▶ _Task details_
The answer must restate the listing word for word, without its images.

▶ _Given material_

- - - - -

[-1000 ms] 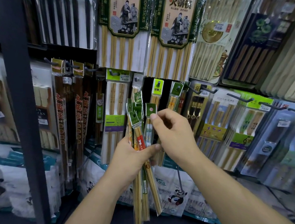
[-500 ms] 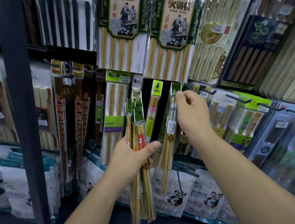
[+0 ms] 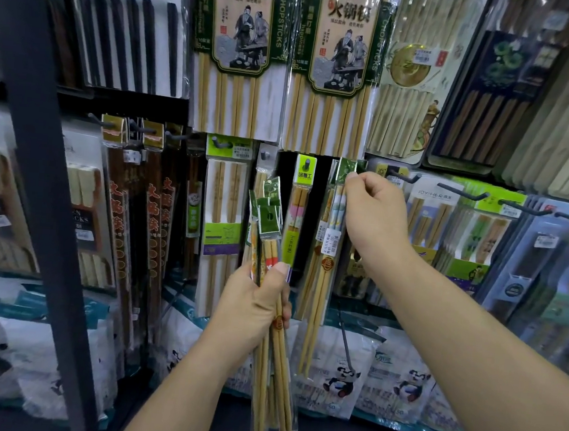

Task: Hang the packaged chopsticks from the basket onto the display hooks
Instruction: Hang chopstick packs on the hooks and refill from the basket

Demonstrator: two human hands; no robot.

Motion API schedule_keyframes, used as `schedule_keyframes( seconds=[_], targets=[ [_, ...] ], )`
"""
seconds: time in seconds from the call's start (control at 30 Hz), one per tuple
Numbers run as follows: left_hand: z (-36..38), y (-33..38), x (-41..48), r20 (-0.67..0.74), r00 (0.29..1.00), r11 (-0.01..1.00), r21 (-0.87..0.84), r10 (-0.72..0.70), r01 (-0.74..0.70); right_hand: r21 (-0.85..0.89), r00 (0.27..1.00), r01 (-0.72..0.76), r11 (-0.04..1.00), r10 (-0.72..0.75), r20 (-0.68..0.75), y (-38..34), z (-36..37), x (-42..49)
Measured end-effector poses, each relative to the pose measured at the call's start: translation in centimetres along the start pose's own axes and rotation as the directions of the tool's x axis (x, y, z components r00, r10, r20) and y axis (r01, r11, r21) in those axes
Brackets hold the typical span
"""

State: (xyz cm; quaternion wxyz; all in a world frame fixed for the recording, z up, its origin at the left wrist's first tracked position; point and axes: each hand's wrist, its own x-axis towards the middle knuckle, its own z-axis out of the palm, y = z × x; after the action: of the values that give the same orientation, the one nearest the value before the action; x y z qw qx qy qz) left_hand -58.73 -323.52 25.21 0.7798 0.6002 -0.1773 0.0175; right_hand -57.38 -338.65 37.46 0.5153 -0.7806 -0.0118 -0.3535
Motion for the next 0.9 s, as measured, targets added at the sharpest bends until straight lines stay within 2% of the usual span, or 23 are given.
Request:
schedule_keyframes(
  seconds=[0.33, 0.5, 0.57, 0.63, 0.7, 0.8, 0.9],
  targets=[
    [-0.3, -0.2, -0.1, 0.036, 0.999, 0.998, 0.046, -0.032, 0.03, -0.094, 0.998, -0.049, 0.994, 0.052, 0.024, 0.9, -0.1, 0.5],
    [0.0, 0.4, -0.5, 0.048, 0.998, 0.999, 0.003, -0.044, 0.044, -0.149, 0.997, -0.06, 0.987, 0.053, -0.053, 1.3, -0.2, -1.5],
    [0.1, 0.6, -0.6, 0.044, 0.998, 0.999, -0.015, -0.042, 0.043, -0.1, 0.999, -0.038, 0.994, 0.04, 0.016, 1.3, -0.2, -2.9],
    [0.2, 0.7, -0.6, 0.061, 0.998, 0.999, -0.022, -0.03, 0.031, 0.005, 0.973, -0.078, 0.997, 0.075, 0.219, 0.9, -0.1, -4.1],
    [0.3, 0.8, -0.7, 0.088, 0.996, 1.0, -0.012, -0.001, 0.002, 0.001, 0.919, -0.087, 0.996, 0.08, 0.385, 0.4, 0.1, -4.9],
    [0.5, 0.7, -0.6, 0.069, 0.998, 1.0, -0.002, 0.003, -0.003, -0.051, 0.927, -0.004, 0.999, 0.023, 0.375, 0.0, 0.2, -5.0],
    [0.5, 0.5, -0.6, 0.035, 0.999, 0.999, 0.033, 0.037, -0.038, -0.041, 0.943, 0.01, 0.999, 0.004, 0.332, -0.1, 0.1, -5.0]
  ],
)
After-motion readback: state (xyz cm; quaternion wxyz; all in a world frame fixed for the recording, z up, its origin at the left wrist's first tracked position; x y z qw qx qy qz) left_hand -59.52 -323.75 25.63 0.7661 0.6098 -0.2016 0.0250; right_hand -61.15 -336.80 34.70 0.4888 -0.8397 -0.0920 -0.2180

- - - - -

▶ _Output of the exercise_
[-1000 ms] 
[-500 ms] 
[+0 ms] 

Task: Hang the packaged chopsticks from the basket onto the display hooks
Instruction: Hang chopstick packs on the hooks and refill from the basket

Demonstrator: two human hands; no robot.

Motion API schedule_keyframes, used as `schedule_keyframes( seconds=[_], targets=[ [_, ...] ], )`
"""
seconds: time in seconds from the call's start (control at 30 Hz), one per tuple
Numbers run as follows: left_hand: z (-36..38), y (-33..38), x (-41..48), r20 (-0.67..0.74), r00 (0.29..1.00), r11 (-0.01..1.00), r21 (-0.87..0.84), r10 (-0.72..0.70), r01 (-0.74..0.70); right_hand: r21 (-0.85..0.89), r00 (0.27..1.00), r01 (-0.72..0.76), r11 (-0.04..1.00), r10 (-0.72..0.75), r20 (-0.68..0.75), y (-38..34), z (-36..37), x (-42..49)
Measured end-effector poses, each relative to the pose measured at the call's start: translation in centimetres along the start pose's own axes and rotation as the directions of the tool's x axis (x, y, z components r00, r10, r20) and y axis (r01, r11, r21) in those axes
Brackets hold the typical span
"""

State: (xyz cm; quaternion wxyz; all in a world frame fixed for the recording, z up, its origin at the left wrist's first tracked position; point and axes: each hand's wrist, its own x-axis towards the middle knuckle, its own z-axis out of the palm, y = z × x; after the action: of the values that give the same orientation, the one nearest the value before the action; x y z qw qx qy qz) left_hand -58.73 -323.52 25.21 0.7798 0.6002 -0.1773 0.0175; right_hand -57.38 -338.65 37.46 0.5153 -0.7806 -0.0118 -0.3535
Motion for the next 0.9 s, as measured, targets added at the sharpest bends until straight lines stay within 2% of the usual span, or 23 are given.
Request:
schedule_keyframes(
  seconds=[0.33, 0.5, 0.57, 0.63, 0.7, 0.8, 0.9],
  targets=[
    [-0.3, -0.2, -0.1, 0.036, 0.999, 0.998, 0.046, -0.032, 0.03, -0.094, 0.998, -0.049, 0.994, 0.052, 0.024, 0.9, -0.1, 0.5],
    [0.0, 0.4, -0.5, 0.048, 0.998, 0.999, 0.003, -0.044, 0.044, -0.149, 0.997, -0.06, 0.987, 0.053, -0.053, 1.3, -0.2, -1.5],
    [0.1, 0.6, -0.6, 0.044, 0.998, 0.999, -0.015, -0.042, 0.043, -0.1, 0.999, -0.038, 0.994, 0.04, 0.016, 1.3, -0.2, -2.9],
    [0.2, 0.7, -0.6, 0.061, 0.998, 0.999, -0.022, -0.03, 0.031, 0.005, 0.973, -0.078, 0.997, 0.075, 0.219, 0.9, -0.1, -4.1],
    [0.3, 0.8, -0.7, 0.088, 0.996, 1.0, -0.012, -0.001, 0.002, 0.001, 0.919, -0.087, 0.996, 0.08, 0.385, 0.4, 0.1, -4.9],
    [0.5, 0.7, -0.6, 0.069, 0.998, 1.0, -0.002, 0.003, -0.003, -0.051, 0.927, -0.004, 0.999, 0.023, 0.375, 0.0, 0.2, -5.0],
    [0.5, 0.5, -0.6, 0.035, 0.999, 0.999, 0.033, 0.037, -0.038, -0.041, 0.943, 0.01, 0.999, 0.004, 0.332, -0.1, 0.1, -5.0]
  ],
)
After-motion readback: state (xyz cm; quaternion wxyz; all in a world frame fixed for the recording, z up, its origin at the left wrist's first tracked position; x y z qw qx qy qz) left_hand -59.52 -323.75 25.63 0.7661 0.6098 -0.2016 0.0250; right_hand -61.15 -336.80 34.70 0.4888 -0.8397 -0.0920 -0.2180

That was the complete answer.